Mrs Christine Tresignie (Ipsos) - Presenting Author
Qualitative methods are indispensable for understanding complex social phenomena across diverse cultural contexts. However, such approaches are highly time-consuming, particularly in multi-country research contexts like research in the Eurozone, where researchers must navigate linguistic diversity, cultural specificity, and vast volumes of unstructured data. These challenges often limit the scalability and timeliness of qualitative research, making it difficult to deliver insights with efficiency while retaining depth and nuance.
This presentation explores the transformative role of Artificial Intelligence in addressing these challenges and streamlining qualitative research workflows for multi-country surveys. We highlight AI-driven innovations that significantly reduce the time required for data processing while ensuring cultural sensitivity and analytical depth.
Through a case study, we demonstrate how AI can enhance the efficiency and comprehensiveness of qualitative research without compromising the researcher’s interpretive expertise.

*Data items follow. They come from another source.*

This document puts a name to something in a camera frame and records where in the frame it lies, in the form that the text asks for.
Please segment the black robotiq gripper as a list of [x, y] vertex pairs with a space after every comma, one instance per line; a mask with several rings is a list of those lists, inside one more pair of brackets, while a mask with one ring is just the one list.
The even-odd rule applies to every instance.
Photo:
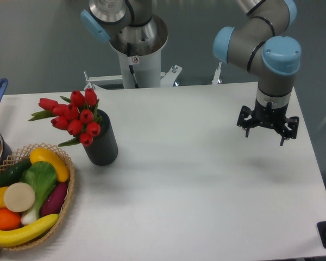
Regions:
[[283, 107], [274, 107], [273, 102], [265, 102], [264, 105], [258, 100], [255, 101], [254, 110], [243, 105], [237, 126], [245, 131], [245, 137], [249, 137], [250, 129], [257, 126], [264, 128], [274, 128], [280, 134], [280, 146], [283, 146], [284, 141], [296, 139], [299, 127], [299, 117], [286, 117], [288, 104]]

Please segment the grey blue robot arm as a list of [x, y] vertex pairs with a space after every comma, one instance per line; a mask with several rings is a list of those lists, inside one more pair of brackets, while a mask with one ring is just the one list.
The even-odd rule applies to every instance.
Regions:
[[[220, 61], [257, 76], [253, 109], [242, 107], [237, 125], [275, 130], [282, 140], [295, 139], [299, 118], [286, 117], [301, 46], [283, 36], [297, 15], [294, 1], [238, 1], [248, 16], [240, 29], [224, 27], [216, 35], [213, 53]], [[89, 1], [80, 14], [87, 31], [109, 43], [120, 60], [126, 89], [171, 86], [172, 72], [161, 74], [161, 50], [168, 39], [165, 22], [152, 12], [151, 1]]]

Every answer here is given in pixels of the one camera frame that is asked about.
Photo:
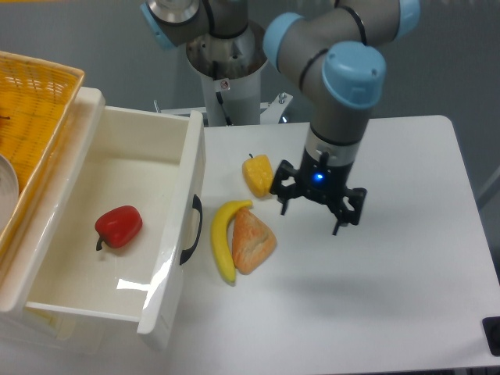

Ethical considerations, including managing bias in AI models and protecting respondent confidentiality, are critically examined, along with strategies to ensure responsible AI use.
Rather than replacing qualitative researchers, AI serves as a powerful enabler, augmenting their ability to deliver nuanced, cross-cultural insights at scale. The objective of the session is to give actionable strategies for integrating AI tools into qualitative research workflows, helping overcome the time and resource constraints of multi-country qualitative studies and fostering innovative approaches to understanding complex social issues at an international scale.
Dr Richard Timpone (Protopian Works, PBC)
Dr Yongwei Yang (Google DeepMind) - Presenting Author
Generative AI is transforming survey research; being leveraged to construct surveys, synthesize data, conduct analysis, and write summaries of the results. While the promise is to create efficiencies and increase quality, the reality is not always as clear cut. Leveraging our framework of Truth, Beauty, and Justice which we use to evaluate AI, machine learning and computational models for effective and ethical use (Taber and Timpone 1996, Timpone and Yang 2024), we consider the potential of these AI tools to augment and replace data science and statistical researchers.
Considering the range of analyses that are applied to survey data on its own and integrated with other sources, we consider the potential of augmenting analysts and democratizing analytics more broadly. We will consider statistical and machine learning analyses focusing on supervised and unsupervised methods including predictive analytics, clustering and segmentation, classification tasks and specific methods like conjoint analysis and synthetic data.
Large Language Models are being applied to many of these tasks, but foundation models are not the best tool for many of them directly and AI agents provide more potential. While AI agents for survey analytics can be leveraged to assist analysts in their tasks, we raise some warnings about push-button automation. Just as earlier eras of survey analysis created some issues when the increased ease of using statistical software allowed researchers to conduct analyses they did not fully understand, the new AI tools may create similar but larger risks. We conclude by encouraging the advance of these tools to complement researchers but advocate for continued training and understanding of methods to ensure the substantive value of surveys are fully achieved by applying, interpreting, and acting upon survey results most effectively and ethically.